What is Metformin?
Friday, 17 November 2017
Metformin is a medication commonly used to help people with type 2 diabetes look after their blood glucose levels. It belongs to the class of medications called Biguanides which include brand names such as Diabex, Diabex XR, Diaformin, Diaformin XR, Formet, Glucobete, Glucomet, Glucophage, Metex XR, and Metforbell.
Metformin helps to lower blood glucose levels by:
- Reducing the amount of stored glucose released by the liver
- Slowing absorption of glucose from the gut (intestine)
- Helping the body to become more sensitive to insulin so that your own insulin works better
Metformin is the first choice medication to help people with type 2 diabetes look after their blood glucose levels and may be combined with other classes of tablets and/or insulin. Type 2 diabetes is a progressive condition which means over time it can become more difficult to look after your blood glucose levels, therefore Metformin may need to be increased or used in combination with other medications.
Like any medication, Metformin has the potential to cause side effects which could include nausea, diarrhoea, constipation, bloating, indigestion and/or a metallic taste in the mouth. To reduce these side effects Metformin should be started at a low dose and gradually increased. It should always be taken with or directly after a meal.
People with severe liver, kidney or heart disease are generally not prescribed Metformin.

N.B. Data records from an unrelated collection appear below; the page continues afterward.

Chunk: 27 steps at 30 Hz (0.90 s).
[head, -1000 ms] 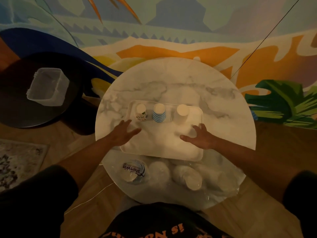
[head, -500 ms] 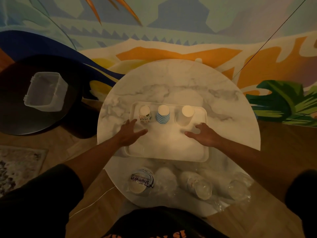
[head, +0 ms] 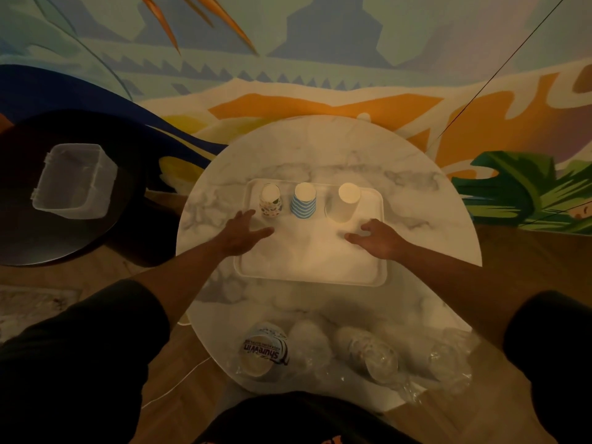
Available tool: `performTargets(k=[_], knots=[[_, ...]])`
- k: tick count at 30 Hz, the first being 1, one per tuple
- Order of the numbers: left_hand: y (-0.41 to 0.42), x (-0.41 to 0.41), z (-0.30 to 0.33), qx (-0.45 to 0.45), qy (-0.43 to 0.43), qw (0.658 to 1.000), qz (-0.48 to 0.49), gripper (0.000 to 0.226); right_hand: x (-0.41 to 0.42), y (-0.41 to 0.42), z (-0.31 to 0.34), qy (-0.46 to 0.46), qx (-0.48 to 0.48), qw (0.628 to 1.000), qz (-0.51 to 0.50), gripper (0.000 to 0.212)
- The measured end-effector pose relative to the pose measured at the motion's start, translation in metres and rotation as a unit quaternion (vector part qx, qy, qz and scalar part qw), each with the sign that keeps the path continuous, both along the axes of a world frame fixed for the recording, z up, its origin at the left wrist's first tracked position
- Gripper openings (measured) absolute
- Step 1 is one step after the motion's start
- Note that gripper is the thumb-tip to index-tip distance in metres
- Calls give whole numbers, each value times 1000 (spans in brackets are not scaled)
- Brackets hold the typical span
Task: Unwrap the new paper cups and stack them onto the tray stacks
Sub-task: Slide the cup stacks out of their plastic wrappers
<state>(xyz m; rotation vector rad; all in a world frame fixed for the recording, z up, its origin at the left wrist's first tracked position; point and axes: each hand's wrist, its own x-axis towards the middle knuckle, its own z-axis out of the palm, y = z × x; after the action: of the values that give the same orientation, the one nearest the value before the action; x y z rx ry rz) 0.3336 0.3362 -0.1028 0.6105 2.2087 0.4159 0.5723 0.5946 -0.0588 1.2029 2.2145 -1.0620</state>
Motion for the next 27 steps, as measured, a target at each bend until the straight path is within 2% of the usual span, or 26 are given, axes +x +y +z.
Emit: performTargets(k=[5, 13, 17, 20, 22, 27], knots=[[7, -11, -5, -5, -13, 1000, 0, 110, -11, 2, 0, -4, 18, 1000, -2, 88], [12, -17, -5, 0, -29, 1000, -6, 107, -8, 13, 2, -10, 27, 1000, -3, 84], [10, -8, 15, 26, -5, 999, -29, 93, -2, 15, 9, -64, 85, 992, 71, 83], [-7, 11, 50, 57, 21, 997, -40, 82, -1, 4, 38, -84, 64, 986, 128, 80], [-30, 27, 72, 100, 4, 995, -28, 73, 4, -6, 68, -62, 35, 986, 148, 76], [-89, 89, 136, 210, -101, 973, -1, 50, 33, -45, 144, 42, 7, 978, 205, 67]])
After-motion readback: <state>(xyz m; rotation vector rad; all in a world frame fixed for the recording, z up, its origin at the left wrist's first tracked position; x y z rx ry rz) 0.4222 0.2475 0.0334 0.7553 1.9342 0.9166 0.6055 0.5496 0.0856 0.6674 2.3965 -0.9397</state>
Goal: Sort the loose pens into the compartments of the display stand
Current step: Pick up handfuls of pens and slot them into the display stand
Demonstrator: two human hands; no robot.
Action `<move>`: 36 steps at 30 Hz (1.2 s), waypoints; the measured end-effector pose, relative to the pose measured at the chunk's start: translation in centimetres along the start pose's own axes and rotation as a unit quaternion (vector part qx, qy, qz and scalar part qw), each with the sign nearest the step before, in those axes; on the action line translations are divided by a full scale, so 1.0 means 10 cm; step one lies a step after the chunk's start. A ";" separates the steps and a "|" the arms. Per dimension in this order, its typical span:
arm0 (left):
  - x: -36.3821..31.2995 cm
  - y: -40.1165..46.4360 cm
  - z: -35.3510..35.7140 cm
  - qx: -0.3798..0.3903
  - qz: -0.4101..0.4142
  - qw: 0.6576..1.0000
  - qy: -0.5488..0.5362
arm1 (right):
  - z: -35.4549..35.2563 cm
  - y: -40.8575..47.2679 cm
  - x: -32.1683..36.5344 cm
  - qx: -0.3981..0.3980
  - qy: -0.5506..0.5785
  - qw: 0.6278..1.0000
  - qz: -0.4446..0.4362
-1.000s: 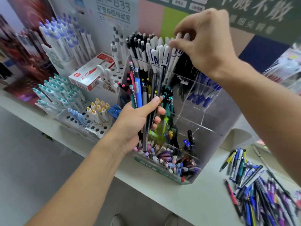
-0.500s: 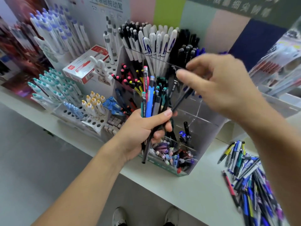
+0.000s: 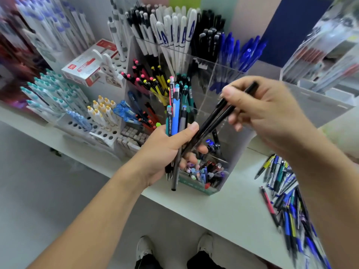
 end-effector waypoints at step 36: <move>-0.09 0.17 -0.03 -0.043 -0.001 0.985 -0.167 | -0.51 0.85 0.94 -0.375 -0.305 0.857 -0.180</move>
Point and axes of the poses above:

Metformin may need to be stopped before and immediately after surgery or procedures that require a radio-opaque dye, such as coronary angiogram. You should always check with your doctor.
Long term use of Metformin may cause Vitamin B12 malabsorption which can lead to deficiency. Most GP’s will screen for Vitamin B12 deficiency however it is not routine, therefore if you think you are at risk, especially if you have been taking Metformin for several years, it is advisable to discuss this with your doctor or health care team.
The risk of developing Metformin associated vitamin B12 deficiency increases with age, dose and duration of use. Elderly people taking Metformin have a higher incidence of Vitamin B12 deficiency due to problems with absorption from the gastrointestinal tract and should therefore be tested regularly.
If low levels of vitamin B12 remain for a long time, the condition can lead to irreversible nerve damage which can cause numbness and tingling in the hands and feet, which may be mistaken for peripheral neuropathy caused by diabetes.
Some of the benefits of taking Metformin, along with looking after your diabetes, include possible weight loss and decreased appetite, and a low risk of hypoglycaemia (low blood glucose level). Metformin has also been shown to reduce overall death rate of people with type 2 diabetes.